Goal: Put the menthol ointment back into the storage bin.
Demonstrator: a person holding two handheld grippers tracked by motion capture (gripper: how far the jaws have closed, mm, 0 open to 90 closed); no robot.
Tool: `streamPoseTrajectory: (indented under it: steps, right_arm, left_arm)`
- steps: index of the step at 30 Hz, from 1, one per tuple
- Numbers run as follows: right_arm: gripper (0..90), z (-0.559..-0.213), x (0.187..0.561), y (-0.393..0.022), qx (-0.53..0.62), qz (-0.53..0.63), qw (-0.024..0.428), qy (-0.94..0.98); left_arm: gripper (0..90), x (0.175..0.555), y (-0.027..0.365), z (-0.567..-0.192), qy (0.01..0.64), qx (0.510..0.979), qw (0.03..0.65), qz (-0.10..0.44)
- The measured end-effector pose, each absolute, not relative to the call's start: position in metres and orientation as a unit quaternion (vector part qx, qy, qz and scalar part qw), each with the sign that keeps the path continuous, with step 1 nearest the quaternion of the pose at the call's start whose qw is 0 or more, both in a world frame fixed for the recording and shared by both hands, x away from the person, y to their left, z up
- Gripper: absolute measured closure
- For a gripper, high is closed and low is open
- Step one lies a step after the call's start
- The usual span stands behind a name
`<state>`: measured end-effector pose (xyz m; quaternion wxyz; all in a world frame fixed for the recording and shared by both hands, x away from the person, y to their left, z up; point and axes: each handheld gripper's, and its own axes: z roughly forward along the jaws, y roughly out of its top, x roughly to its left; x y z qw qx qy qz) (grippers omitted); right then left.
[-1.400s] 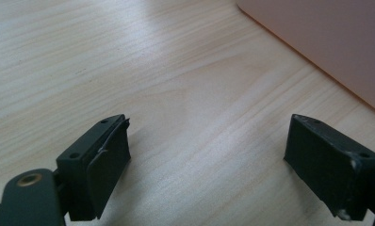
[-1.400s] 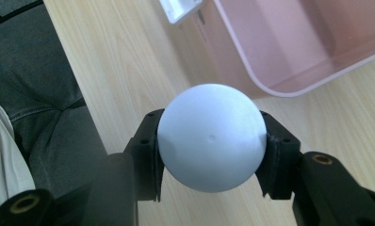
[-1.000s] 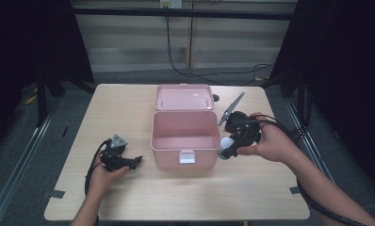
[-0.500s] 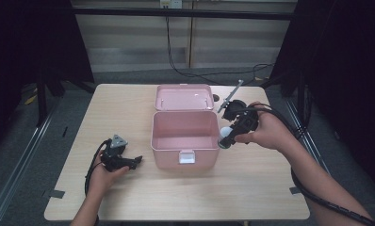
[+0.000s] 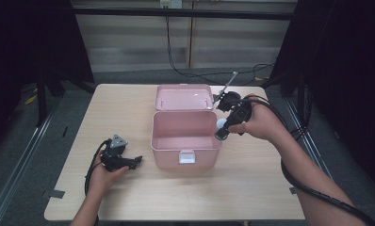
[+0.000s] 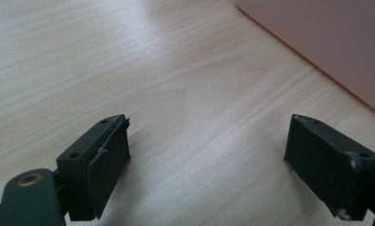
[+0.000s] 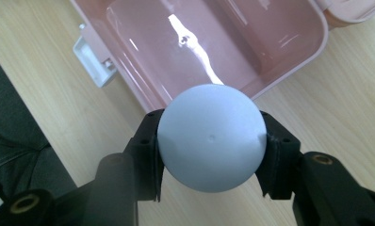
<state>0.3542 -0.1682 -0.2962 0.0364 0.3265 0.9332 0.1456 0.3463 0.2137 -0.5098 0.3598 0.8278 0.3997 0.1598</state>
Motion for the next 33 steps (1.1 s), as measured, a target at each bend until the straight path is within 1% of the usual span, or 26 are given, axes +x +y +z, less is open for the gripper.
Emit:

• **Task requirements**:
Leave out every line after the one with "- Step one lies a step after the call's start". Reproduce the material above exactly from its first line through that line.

• **Exercise response**:
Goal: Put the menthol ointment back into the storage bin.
Demonstrator: a person holding two handheld grippers tracked by motion capture (gripper: how far the jaws have closed, mm, 0 open to 90 closed); no robot.
Tool: `streamPoseTrajectory: (indented under it: steps, right_arm, left_arm)`
- steps: index of the step at 30 Hz, from 1, one per tuple
- Numbers run as follows: right_arm: gripper (0..90), z (-0.559..-0.213), x (0.187..0.561), y (-0.393..0.022), qx (-0.53..0.62), qz (-0.53..0.63), qw (-0.024..0.428), qy (-0.94..0.98); left_arm: gripper (0..90), x (0.175..0.555), y (-0.027..0.365), z (-0.567..-0.192), qy (0.01..0.64), qx (0.510..0.979), qw (0.03..0.65), qz (-0.10..0.44)
- The measured end-effector pose, each absolute, not relative to the call's start: position in metres and orientation as a unit quaternion (vector part qx, qy, qz and scalar part qw), each with the sign that keeps the path continuous, with step 1 nearest the quaternion of the pose at the call's start whose qw is 0 or more, both in a world frame fixed for the recording and shared by both hands, x away from the person, y to their left, z up
- Gripper: absolute measured closure
- For a gripper, high is closed and low is open
- Step one lies a step after the call's start

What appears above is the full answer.